** WHAT YOU ARE ASKED TO DO **
Give the listing again character for character, but drop the images.

** DATA EXCERPT **

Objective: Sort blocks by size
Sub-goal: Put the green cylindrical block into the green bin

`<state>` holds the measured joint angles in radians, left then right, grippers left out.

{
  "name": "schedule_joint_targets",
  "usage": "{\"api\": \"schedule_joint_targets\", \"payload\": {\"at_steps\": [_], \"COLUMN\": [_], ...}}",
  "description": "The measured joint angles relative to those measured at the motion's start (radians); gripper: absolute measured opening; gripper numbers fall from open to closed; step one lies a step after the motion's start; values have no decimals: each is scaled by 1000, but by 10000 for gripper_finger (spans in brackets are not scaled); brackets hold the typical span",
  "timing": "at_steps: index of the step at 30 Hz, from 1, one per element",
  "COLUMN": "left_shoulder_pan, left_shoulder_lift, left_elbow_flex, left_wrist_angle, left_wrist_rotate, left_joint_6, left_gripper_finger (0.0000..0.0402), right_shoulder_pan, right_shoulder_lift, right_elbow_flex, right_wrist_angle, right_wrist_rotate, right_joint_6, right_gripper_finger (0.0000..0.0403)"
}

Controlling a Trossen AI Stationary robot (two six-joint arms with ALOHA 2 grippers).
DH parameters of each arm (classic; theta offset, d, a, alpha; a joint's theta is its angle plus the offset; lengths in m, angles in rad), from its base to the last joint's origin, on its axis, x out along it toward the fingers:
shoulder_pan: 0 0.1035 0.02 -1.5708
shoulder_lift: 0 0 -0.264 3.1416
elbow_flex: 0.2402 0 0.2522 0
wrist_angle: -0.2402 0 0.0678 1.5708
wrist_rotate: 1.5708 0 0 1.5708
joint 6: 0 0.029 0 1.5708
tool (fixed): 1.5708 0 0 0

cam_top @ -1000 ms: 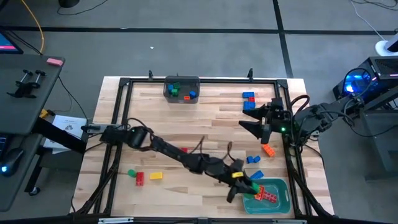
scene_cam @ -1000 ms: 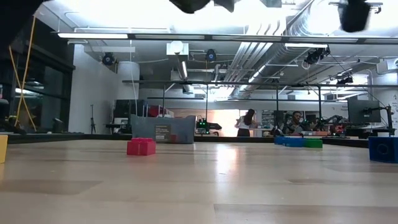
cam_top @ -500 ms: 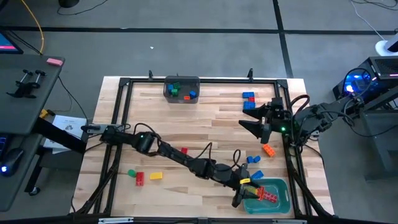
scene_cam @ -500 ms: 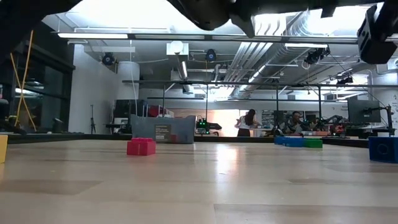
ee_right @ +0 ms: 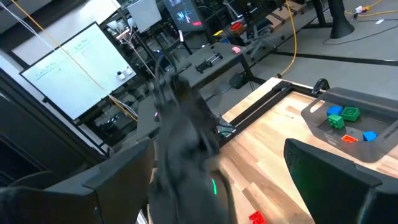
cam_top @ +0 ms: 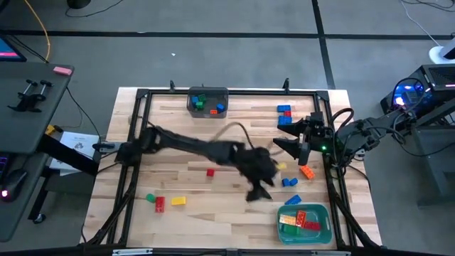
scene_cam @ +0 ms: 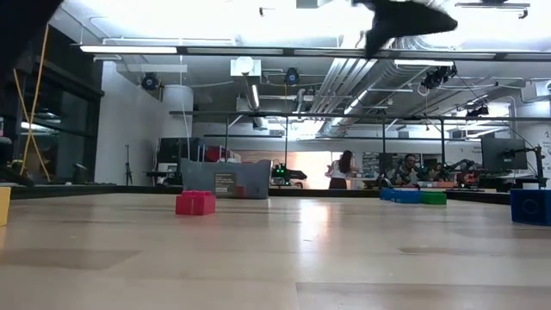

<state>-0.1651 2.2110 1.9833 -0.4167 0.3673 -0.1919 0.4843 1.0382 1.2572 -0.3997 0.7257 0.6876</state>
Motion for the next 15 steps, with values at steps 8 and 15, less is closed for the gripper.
{"api": "schedule_joint_targets", "payload": {"at_steps": [8, 15], "left_shoulder_pan": [-41, -315], "left_shoulder_lift": [-503, -934], "left_elbow_flex": [-615, -1114], "left_wrist_angle": [53, -18], "left_wrist_rotate": [-333, -579], "left_joint_6": [-148, -825], "left_gripper_finger": [245, 245], "right_shoulder_pan": [0, 0], "right_shoulder_lift": [0, 0], "right_elbow_flex": [0, 0], "right_wrist_angle": [-7, -23], "right_wrist_rotate": [-5, -8], "right_joint_6": [-34, -42], "right_gripper_finger": [353, 353]}}
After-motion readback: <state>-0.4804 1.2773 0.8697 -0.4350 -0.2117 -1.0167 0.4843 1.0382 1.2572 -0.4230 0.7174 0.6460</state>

** TASK RESPONSE **
Objective: Sort blocks by size
Sub-goal: Put the green cylindrical block into the green bin

`<state>` holds the measured joint angles in radians, left then right, grippers left out.

{
  "name": "schedule_joint_targets",
  "usage": "{\"api\": \"schedule_joint_targets\", \"payload\": {\"at_steps\": [_], \"COLUMN\": [_], ...}}",
  "description": "The measured joint angles relative to those measured at the motion's start (radians); gripper: absolute measured opening; gripper numbers fall from open to closed; step one lies a step after the motion's start; values have no decimals: each is scaled by 1000, but by 10000 for gripper_finger (spans in brackets are not scaled); brackets hold the typical span",
  "timing": "at_steps: index of the step at 30 Hz, from 1, one per element",
  "COLUMN": "left_shoulder_pan, left_shoulder_lift, left_elbow_flex, left_wrist_angle, left_wrist_rotate, left_joint_6, left_gripper_finger (0.0000..0.0402), right_shoulder_pan, right_shoulder_lift, right_elbow_flex, right_wrist_angle, right_wrist_rotate, right_joint_6, right_gripper_finger (0.0000..0.0403)"
}

Controlling a Trossen AI Stationary robot (two six-joint arms with ALOHA 2 grippers).
DH parameters of each arm (classic; theta offset, d, a, alpha; a joint's theta is its angle plus the offset; lengths in m, angles in rad), from its base to the last joint's origin, on its axis, x out along it toward the fingers:
shoulder_pan: 0 0.1035 0.02 -1.5708
shoulder_lift: 0 0 -0.264 3.1416
elbow_flex: 0.2402 0 0.2522 0
wrist_angle: -0.2402 0 0.0678 1.5708
wrist_rotate: 1.5708 0 0 1.5708
joint 6: 0 0.029 0 1.5708
tool (fixed): 1.5708 0 0 0

cam_top @ -1000 ms: 
scene_cam @ -1000 ms: 
cam_top @ -500 ms: 
scene_cam @ -500 ms: 
ee_right @ +0 ms: 
cam_top @ +0 ms: 
scene_cam @ +0 ms: 

<state>-0.1651 2.2110 1.9833 -0.4167 0.3673 -0.1919 0.4843 1.0382 1.2572 -0.3997 0.7257 0.6876</state>
Motion for the next 15 steps, with values at steps 8 and 15, less is closed for the gripper.
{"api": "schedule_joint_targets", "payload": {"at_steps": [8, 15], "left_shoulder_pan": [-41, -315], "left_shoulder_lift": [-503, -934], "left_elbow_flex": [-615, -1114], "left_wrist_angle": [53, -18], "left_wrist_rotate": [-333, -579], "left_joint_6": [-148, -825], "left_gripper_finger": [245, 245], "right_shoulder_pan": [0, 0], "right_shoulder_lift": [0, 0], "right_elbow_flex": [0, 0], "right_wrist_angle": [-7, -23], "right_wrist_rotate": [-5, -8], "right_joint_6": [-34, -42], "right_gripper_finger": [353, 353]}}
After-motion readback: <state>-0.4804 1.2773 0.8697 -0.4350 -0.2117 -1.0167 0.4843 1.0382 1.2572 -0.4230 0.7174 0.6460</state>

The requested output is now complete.